WORK INSTRUCTION
From the data below, return the exact lines starting at the line containing "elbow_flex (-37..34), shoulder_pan" and ending at the line containing "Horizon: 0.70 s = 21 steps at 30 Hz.", both included, and nothing else.

EXTRACTED DATA
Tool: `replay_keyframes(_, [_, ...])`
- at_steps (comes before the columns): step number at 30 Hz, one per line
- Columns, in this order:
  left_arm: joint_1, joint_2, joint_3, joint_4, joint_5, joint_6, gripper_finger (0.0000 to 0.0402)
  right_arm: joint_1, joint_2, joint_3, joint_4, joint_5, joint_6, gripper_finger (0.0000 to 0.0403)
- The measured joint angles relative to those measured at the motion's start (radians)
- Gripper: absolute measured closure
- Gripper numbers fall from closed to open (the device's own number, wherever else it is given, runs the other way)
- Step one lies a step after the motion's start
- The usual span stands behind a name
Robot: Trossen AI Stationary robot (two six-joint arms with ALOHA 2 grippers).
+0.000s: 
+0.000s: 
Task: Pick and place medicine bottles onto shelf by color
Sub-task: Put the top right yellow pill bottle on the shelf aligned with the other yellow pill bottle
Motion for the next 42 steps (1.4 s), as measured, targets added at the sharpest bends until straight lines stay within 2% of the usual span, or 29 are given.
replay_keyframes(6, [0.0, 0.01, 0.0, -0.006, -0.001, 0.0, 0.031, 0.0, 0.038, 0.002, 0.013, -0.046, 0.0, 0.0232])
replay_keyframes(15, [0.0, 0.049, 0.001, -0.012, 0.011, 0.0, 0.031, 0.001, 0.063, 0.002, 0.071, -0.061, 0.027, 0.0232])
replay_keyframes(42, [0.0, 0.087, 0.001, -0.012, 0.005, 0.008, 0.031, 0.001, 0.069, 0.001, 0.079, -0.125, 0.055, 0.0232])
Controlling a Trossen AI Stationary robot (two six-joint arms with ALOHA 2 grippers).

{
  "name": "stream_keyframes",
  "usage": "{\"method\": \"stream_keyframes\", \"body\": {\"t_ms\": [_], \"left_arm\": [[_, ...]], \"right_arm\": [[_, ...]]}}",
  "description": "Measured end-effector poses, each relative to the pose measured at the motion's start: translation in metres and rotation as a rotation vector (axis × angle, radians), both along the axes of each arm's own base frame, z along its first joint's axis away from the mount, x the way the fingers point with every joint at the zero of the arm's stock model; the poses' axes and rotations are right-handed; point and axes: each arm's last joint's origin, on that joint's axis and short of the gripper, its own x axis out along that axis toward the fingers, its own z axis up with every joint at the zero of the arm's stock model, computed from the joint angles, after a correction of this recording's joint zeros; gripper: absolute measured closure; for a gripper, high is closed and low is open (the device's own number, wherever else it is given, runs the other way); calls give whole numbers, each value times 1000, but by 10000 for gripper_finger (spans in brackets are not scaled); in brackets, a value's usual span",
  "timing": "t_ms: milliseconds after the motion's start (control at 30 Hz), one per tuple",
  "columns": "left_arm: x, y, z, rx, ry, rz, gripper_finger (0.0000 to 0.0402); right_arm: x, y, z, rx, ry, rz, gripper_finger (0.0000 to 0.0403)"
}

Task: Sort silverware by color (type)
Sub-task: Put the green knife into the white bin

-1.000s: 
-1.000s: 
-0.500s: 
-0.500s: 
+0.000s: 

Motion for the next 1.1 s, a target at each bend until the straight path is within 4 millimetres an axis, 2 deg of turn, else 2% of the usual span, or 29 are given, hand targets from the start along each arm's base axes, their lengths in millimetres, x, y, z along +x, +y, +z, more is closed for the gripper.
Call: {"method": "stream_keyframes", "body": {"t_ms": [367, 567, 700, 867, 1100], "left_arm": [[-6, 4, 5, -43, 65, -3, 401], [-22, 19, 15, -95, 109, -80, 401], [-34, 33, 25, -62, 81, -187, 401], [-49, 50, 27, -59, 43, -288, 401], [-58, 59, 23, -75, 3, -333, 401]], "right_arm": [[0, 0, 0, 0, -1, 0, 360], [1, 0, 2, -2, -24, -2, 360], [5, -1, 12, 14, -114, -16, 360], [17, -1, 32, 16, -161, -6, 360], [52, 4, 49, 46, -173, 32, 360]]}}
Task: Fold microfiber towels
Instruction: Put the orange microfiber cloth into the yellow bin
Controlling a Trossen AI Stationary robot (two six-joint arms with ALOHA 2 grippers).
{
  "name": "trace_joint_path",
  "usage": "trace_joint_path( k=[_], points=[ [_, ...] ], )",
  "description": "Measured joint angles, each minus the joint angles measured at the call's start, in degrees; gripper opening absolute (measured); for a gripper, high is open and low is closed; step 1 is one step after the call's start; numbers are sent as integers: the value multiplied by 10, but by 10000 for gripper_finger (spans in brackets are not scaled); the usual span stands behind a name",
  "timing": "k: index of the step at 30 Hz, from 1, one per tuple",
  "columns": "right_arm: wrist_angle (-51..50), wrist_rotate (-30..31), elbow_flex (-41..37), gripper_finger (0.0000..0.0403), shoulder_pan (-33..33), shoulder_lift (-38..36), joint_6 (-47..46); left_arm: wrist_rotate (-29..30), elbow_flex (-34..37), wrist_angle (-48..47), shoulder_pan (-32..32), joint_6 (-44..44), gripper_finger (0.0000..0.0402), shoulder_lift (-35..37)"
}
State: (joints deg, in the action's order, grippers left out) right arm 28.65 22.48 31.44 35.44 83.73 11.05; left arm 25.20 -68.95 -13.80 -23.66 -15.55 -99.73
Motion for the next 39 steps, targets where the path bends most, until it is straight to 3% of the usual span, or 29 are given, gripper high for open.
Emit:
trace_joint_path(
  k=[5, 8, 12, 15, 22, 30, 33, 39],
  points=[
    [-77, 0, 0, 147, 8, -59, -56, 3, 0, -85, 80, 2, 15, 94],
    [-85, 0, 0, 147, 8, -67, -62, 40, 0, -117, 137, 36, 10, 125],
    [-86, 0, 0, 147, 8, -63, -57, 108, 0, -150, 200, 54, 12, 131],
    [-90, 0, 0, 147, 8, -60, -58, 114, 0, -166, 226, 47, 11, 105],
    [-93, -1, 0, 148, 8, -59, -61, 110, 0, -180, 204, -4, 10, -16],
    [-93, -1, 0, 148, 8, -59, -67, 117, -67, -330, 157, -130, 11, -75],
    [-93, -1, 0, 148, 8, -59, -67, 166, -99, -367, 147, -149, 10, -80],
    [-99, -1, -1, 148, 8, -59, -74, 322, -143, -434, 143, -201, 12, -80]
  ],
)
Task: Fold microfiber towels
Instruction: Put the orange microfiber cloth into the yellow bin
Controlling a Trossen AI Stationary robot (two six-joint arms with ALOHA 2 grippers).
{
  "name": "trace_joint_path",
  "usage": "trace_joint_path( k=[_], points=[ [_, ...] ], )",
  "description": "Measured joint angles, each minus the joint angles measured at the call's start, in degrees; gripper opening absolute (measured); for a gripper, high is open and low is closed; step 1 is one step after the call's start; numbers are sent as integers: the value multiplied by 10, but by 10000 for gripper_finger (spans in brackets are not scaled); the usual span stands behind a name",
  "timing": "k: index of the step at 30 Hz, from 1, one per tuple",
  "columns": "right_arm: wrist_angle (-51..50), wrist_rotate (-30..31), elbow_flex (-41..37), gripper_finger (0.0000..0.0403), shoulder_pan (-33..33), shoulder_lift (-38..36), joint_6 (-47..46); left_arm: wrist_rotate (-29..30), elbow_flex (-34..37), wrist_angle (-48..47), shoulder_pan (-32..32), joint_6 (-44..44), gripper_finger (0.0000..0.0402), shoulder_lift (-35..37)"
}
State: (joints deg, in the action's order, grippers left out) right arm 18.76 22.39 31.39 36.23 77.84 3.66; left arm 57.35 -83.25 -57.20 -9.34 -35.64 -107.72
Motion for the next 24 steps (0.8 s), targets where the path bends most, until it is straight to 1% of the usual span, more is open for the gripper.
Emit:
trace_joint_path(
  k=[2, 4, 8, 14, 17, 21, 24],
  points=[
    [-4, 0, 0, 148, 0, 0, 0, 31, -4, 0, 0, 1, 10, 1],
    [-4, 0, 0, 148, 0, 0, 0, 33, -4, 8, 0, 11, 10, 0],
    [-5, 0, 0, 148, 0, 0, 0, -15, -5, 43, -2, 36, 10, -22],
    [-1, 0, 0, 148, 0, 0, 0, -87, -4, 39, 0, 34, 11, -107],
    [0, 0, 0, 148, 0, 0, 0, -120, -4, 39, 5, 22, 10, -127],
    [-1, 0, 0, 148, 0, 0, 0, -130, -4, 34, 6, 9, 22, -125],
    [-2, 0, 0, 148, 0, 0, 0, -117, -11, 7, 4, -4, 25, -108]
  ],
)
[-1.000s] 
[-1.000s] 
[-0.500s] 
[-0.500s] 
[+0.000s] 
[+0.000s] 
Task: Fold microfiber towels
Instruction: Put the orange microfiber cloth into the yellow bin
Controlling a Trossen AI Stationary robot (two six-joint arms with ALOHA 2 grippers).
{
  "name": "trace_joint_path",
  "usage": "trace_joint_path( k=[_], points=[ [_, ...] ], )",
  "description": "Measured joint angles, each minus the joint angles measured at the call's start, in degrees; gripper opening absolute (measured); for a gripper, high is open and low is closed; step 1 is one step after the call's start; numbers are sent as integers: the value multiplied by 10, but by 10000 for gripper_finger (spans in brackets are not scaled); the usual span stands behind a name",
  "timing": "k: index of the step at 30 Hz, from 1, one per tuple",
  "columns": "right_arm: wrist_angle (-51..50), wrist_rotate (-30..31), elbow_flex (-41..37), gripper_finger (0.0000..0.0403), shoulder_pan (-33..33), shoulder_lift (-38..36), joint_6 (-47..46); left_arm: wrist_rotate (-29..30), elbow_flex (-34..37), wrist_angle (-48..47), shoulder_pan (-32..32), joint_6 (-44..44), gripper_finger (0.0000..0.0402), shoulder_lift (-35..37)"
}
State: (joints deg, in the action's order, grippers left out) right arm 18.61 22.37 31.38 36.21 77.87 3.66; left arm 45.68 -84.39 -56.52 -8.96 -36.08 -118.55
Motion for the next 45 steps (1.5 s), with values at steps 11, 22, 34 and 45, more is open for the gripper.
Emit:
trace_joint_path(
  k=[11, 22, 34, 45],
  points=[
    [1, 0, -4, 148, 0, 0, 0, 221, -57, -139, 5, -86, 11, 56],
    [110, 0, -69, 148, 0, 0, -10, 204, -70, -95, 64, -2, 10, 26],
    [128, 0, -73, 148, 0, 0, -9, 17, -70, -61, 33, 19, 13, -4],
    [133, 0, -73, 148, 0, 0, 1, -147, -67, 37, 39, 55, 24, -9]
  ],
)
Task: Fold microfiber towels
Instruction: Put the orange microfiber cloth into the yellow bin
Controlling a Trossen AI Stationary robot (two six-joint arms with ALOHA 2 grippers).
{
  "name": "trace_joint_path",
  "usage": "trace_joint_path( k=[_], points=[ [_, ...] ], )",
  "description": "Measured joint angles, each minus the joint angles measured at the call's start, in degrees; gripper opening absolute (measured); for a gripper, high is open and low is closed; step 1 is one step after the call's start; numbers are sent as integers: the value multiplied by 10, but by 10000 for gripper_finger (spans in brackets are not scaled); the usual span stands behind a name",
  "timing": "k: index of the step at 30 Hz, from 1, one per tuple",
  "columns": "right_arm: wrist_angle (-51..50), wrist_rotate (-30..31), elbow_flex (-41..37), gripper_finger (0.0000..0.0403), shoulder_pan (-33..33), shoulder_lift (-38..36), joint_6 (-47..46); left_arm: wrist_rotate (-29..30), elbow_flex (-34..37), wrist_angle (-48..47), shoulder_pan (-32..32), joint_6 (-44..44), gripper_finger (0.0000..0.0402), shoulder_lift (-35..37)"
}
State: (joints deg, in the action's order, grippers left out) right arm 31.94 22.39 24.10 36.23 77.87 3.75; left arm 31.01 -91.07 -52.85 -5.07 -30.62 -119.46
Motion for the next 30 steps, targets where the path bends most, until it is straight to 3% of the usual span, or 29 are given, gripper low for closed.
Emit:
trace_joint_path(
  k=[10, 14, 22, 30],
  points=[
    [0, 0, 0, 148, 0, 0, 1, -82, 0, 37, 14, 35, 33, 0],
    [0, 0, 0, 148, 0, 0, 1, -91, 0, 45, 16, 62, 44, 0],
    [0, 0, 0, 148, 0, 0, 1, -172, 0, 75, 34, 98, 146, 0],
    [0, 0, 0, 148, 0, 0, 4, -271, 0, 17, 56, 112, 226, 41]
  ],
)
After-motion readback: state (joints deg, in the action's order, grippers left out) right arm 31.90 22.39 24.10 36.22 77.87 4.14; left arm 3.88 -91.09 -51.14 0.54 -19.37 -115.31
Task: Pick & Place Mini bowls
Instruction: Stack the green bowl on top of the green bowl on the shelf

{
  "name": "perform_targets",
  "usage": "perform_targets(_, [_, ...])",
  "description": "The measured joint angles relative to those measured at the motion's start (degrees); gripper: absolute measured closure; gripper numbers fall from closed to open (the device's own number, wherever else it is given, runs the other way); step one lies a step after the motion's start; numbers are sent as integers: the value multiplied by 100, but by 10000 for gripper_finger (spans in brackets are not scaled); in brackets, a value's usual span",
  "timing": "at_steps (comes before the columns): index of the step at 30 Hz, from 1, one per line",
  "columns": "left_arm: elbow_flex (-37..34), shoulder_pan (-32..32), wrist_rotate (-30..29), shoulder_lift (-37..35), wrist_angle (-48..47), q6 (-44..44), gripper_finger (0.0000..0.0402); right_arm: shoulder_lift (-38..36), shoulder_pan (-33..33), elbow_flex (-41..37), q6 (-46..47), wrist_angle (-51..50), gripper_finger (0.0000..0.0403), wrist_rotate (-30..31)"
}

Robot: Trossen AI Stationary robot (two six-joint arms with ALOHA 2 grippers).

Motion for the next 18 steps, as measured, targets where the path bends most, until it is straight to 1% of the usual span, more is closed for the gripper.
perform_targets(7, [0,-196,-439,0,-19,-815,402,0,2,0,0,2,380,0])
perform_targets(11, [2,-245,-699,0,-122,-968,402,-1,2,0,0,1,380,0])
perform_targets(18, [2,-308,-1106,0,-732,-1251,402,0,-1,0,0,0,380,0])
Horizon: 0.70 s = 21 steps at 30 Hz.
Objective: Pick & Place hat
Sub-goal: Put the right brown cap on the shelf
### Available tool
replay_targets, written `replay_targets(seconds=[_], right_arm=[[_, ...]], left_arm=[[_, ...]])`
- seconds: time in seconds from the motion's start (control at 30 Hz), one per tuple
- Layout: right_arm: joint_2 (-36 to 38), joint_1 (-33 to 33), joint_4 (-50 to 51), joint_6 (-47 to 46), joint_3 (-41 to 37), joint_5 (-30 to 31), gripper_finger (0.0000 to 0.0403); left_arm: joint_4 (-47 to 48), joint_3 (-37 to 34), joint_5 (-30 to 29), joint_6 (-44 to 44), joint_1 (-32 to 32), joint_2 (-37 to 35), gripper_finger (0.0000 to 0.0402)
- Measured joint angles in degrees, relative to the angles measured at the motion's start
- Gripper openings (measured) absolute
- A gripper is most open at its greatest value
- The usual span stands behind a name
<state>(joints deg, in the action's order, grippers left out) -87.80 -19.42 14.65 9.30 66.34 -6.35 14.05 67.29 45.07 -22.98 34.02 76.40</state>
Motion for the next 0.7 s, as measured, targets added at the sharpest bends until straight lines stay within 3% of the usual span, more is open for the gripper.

WRITTEN ANSWER
  "columns": "left_arm: elbow_flex (-37..34), shoulder_pan (-32..32), wrist_rotate (-30..29), shoulder_lift (-37..35), wrist_angle (-48..47), q6 (-44..44), gripper_finger (0.0000..0.0402); right_arm: shoulder_lift (-38..36), shoulder_pan (-33..33), elbow_flex (-41..37), q6 (-46..47), wrist_angle (-51..50), gripper_finger (0.0000..0.0403), wrist_rotate (-30..31)"
}

Robot: Trossen AI Stationary robot (two six-joint arms with ALOHA 2 grippers).

Motion for the next 18 steps, as measured, targets where the path bends most, until it is straight to 1% of the usual span, more is closed for the gripper.
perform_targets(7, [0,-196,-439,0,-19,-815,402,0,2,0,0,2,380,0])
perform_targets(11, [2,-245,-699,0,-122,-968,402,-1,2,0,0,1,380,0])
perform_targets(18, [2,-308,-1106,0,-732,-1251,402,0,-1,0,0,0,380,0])
Horizon: 0.70 s = 21 steps at 30 Hz.

Besides this answer, the exercise requires nothing else.